Activity » An exact copy of every entry is the required answer.

(Records supplied begins)

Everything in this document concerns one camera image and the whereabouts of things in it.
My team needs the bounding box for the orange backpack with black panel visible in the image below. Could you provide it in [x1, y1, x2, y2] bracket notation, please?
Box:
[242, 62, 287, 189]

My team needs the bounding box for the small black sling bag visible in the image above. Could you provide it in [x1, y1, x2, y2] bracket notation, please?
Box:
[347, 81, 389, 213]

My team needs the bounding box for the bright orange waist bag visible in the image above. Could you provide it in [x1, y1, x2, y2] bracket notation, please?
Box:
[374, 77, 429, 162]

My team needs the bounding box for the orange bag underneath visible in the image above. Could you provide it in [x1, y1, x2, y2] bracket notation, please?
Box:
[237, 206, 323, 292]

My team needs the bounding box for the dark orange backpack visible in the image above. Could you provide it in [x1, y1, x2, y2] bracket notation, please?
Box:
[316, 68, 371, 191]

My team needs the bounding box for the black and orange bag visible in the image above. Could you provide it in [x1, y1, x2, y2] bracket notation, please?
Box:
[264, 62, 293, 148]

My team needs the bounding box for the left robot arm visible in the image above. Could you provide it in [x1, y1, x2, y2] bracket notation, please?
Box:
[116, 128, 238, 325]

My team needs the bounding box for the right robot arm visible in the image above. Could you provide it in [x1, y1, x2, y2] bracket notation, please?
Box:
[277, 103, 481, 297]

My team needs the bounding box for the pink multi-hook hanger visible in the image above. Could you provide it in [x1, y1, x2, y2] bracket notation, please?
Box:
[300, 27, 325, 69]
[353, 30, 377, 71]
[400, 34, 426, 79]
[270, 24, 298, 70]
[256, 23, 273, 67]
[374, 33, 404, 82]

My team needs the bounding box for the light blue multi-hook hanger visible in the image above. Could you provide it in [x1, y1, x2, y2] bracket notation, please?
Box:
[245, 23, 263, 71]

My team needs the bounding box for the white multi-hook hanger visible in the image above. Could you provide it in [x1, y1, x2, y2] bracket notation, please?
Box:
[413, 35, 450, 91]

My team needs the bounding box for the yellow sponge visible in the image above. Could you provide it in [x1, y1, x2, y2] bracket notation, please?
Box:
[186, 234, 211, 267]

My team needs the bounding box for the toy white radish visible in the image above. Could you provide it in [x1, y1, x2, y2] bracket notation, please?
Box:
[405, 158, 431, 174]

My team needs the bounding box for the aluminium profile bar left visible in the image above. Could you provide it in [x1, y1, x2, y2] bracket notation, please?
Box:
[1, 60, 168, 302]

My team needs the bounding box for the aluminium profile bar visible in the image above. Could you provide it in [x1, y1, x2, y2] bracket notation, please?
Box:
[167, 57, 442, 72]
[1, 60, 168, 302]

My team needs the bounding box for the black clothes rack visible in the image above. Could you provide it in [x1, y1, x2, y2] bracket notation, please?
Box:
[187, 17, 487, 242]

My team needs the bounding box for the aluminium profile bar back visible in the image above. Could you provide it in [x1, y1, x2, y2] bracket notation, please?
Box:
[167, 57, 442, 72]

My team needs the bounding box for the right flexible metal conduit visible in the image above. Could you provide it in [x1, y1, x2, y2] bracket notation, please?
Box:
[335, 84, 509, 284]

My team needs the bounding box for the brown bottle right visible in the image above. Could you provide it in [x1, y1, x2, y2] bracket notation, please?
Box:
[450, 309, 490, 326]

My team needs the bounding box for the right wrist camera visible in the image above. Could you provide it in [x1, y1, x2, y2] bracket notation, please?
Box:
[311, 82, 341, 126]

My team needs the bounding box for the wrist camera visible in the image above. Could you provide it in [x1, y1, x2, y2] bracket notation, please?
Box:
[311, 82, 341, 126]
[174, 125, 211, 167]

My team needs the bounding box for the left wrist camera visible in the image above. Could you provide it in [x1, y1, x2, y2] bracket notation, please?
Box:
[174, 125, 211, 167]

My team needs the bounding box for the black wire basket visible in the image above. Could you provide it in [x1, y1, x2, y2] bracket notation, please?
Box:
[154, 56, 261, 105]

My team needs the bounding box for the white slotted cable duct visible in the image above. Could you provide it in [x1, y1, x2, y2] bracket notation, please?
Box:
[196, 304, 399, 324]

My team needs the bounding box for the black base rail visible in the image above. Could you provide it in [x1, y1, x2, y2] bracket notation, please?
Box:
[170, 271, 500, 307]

(Records supplied ends)

Output »
Everything in this document concerns one camera image and the whereabouts of things in it.
My team needs the bounding box for the orange backpack with black panel visible in the image below. Could you provide it in [x1, y1, x2, y2] bracket notation, please?
Box:
[242, 62, 287, 189]

My team needs the bounding box for the small black sling bag visible in the image above. Could you provide it in [x1, y1, x2, y2] bracket notation, please?
Box:
[347, 81, 389, 213]

My team needs the bounding box for the bright orange waist bag visible in the image above. Could you provide it in [x1, y1, x2, y2] bracket notation, please?
Box:
[374, 77, 429, 162]

My team needs the bounding box for the orange bag underneath visible in the image above. Could you provide it in [x1, y1, x2, y2] bracket notation, please?
Box:
[237, 206, 323, 292]

My team needs the bounding box for the dark orange backpack visible in the image above. Could you provide it in [x1, y1, x2, y2] bracket notation, please?
Box:
[316, 68, 371, 191]

My team needs the bounding box for the black and orange bag visible in the image above. Could you provide it in [x1, y1, x2, y2] bracket notation, please?
Box:
[264, 62, 293, 148]

My team needs the bounding box for the left robot arm visible in the image above. Could you provide it in [x1, y1, x2, y2] bracket notation, please?
Box:
[116, 128, 238, 325]

My team needs the bounding box for the right robot arm visible in the image above. Could you provide it in [x1, y1, x2, y2] bracket notation, please?
Box:
[277, 103, 481, 297]

My team needs the bounding box for the pink multi-hook hanger visible in the image above. Could you provide it in [x1, y1, x2, y2] bracket notation, please?
Box:
[300, 27, 325, 69]
[353, 30, 377, 71]
[400, 34, 426, 79]
[270, 24, 298, 70]
[256, 23, 273, 67]
[374, 33, 404, 82]

My team needs the bounding box for the light blue multi-hook hanger visible in the image above. Could you provide it in [x1, y1, x2, y2] bracket notation, please?
Box:
[245, 23, 263, 71]

My team needs the bounding box for the white multi-hook hanger visible in the image above. Could you provide it in [x1, y1, x2, y2] bracket notation, please?
Box:
[413, 35, 450, 91]

My team needs the bounding box for the yellow sponge visible in the image above. Could you provide it in [x1, y1, x2, y2] bracket notation, please?
Box:
[186, 234, 211, 267]

My team needs the bounding box for the toy white radish visible in the image above. Could you provide it in [x1, y1, x2, y2] bracket notation, please?
Box:
[405, 158, 431, 174]

My team needs the bounding box for the aluminium profile bar left visible in the image above. Could you provide it in [x1, y1, x2, y2] bracket notation, please?
Box:
[1, 60, 168, 302]

My team needs the bounding box for the aluminium profile bar visible in the image above. Could you provide it in [x1, y1, x2, y2] bracket notation, please?
Box:
[167, 57, 442, 72]
[1, 60, 168, 302]

My team needs the bounding box for the black clothes rack visible in the image above. Could you provide it in [x1, y1, x2, y2] bracket notation, please?
Box:
[187, 17, 487, 242]

My team needs the bounding box for the aluminium profile bar back visible in the image above. Could you provide it in [x1, y1, x2, y2] bracket notation, please?
Box:
[167, 57, 442, 72]

My team needs the bounding box for the right flexible metal conduit visible in the image above. Could you provide it in [x1, y1, x2, y2] bracket notation, please?
Box:
[335, 84, 509, 284]

My team needs the bounding box for the brown bottle right visible in the image above. Could you provide it in [x1, y1, x2, y2] bracket notation, please?
Box:
[450, 309, 490, 326]

My team needs the bounding box for the right wrist camera visible in the image above. Could you provide it in [x1, y1, x2, y2] bracket notation, please?
Box:
[311, 82, 341, 126]

My team needs the bounding box for the wrist camera visible in the image above. Could you provide it in [x1, y1, x2, y2] bracket notation, please?
Box:
[311, 82, 341, 126]
[174, 125, 211, 167]

My team needs the bounding box for the left wrist camera visible in the image above. Could you provide it in [x1, y1, x2, y2] bracket notation, please?
Box:
[174, 125, 211, 167]

My team needs the bounding box for the black wire basket visible in the image above. Could you provide it in [x1, y1, x2, y2] bracket notation, please?
Box:
[154, 56, 261, 105]

My team needs the bounding box for the white slotted cable duct visible in the image above. Could you provide it in [x1, y1, x2, y2] bracket notation, please?
Box:
[196, 304, 399, 324]

My team needs the bounding box for the black base rail visible in the image above. Could you provide it in [x1, y1, x2, y2] bracket notation, please?
Box:
[170, 271, 500, 307]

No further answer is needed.